The true difference before the two architecture is that Larrabee will implement the whole graphics pipeline using these general purpose cores (plus dedicated texture unit), where the G80 still has a lot of very optimized units and data paths dedicated to graphics operations connected into a fixed pipeline. The bet Intel is doing is that the flexibility provided by the full programmable pipeline will allow a better load balancing that will compensate the less efficiency of the architecture for graphics operations. The major asset they rely on is a binning rasterisation model, where after the transform stage, triangles are affected by screen tiles locality to the cores where all the rasterisation, the shading and the blending is done.
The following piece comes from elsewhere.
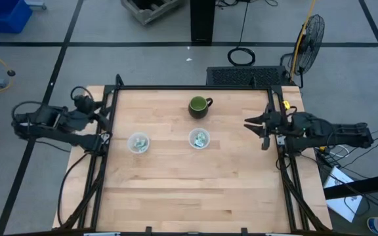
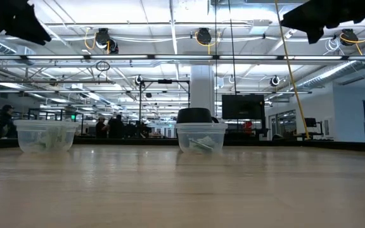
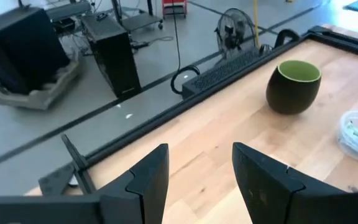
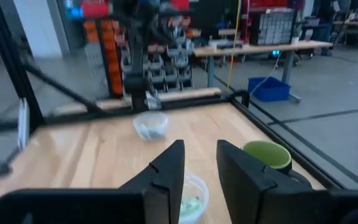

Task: Pick and place Stevia / Truvia into bins
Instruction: Return to Home Position

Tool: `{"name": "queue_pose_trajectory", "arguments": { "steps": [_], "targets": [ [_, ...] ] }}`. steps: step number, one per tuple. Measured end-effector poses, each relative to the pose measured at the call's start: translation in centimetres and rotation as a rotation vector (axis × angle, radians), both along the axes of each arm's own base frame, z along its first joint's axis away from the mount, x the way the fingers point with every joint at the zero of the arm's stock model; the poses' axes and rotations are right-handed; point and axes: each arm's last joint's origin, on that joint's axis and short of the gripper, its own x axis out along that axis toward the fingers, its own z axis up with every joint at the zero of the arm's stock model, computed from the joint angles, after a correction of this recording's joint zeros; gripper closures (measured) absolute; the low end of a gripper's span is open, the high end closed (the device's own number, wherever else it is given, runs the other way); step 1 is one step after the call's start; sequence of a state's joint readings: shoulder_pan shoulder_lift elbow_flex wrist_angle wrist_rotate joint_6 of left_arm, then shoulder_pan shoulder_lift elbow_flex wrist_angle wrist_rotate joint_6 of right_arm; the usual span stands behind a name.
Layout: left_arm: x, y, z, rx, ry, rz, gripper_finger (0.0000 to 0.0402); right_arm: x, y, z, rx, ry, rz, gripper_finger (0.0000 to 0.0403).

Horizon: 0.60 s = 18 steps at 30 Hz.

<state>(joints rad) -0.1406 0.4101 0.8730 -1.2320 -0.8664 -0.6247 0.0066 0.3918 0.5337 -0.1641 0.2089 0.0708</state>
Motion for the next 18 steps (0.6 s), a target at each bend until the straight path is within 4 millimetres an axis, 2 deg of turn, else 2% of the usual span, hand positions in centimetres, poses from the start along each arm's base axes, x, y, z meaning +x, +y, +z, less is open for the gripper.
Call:
{"name": "queue_pose_trajectory", "arguments": {
  "steps": [2, 6, 10, 14, 18],
  "targets": [
    [-0.7, 0.1, -0.9, -0.010, -0.027, 0.004, 0.0218, -0.5, 0.0, -0.2, 0.027, -0.045, -0.003, 0.0316],
    [-1.6, 0.2, -0.6, 0.004, -0.117, -0.027, 0.0218, -1.4, 0.0, -0.8, 0.041, -0.071, -0.003, 0.0316],
    [-1.8, 0.2, -0.7, 0.043, -0.183, -0.079, 0.0218, -1.3, 0.0, -2.8, 0.048, -0.060, 0.002, 0.0317],
    [-0.6, -0.1, -0.9, 0.087, -0.273, -0.180, 0.0218, -1.1, 0.0, -4.7, 0.090, -0.109, 0.001, 0.0316],
    [1.6, -0.9, -1.9, 0.135, -0.344, -0.372, 0.0218, -0.8, 0.1, -6.5, 0.092, -0.183, 0.035, 0.0316]
  ]
}}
Thanks to this model, they could keep local screen regions per cores in dedicated parts of a global L2 cache, used for inter-cores communications. That should allow efficient programmable blending for instance. But I think that even them don’t know if it will really be competitive for consumer graphics !

And even on that point, Larrabee approach is not so different from G80 approach, where triangles are globally rasterized and then fragments are spread among Multiprocessors based on screen tiles (cf. http://www.icare3d.org/GPU/CN08) for fragment shading, the diference is that z-test and blending are done by fix ROP units, connected to the MP via a crossbar (cf. http://www.realworldtech.com/page.cfm?ArticleID=RWT090808195242).

Finally, with these talks, Intel seems to present as a revolutionary new architecture something that  for the major part has been here for more than 2 years now with the G80, coming with a programming model that seems really weird compared to the CUDA model. This is even more weird that Larabee may not be released before Q1 2010, and at this time NVIDIA and ATI will have already released their next generation architectures that may look even more similar to Larrabee. With Larrabee, Intel has been feeding the industry with a lot of promises, like the “it will be x86, so you won’t have to do anything particular to use it”, that we have always known to be wrong, since by nature the efficiency of a data parallel architecture comes from it’s particular programming model. If a proof was needed, I think this ISA is the one.